»»

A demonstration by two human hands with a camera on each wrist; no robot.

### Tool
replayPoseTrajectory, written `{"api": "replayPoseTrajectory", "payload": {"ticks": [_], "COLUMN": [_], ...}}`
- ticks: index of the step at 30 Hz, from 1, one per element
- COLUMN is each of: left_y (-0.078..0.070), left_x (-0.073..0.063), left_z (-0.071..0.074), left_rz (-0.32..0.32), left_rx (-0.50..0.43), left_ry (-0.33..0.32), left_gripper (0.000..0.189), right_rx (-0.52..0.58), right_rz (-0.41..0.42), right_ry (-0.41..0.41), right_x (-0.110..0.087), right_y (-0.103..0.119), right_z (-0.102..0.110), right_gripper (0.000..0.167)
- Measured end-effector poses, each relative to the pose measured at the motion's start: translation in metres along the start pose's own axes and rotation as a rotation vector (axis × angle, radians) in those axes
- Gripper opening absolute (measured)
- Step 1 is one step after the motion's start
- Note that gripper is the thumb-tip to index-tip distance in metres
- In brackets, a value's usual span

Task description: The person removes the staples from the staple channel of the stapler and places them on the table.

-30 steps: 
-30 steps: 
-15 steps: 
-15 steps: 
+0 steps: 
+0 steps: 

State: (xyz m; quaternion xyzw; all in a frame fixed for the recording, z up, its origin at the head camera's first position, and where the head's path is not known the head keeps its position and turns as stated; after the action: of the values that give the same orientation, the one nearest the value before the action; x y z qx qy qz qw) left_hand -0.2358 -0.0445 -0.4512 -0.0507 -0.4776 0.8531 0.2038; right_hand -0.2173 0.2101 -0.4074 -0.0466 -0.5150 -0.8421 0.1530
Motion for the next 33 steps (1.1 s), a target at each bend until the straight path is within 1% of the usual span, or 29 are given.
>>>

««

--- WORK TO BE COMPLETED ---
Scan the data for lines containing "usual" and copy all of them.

--- SOLUTION ---
- In brackets, a value's usual span
Motion for the next 33 steps (1.1 s), a target at each bend until the straight path is within 1% of the usual span, or 29 are given.

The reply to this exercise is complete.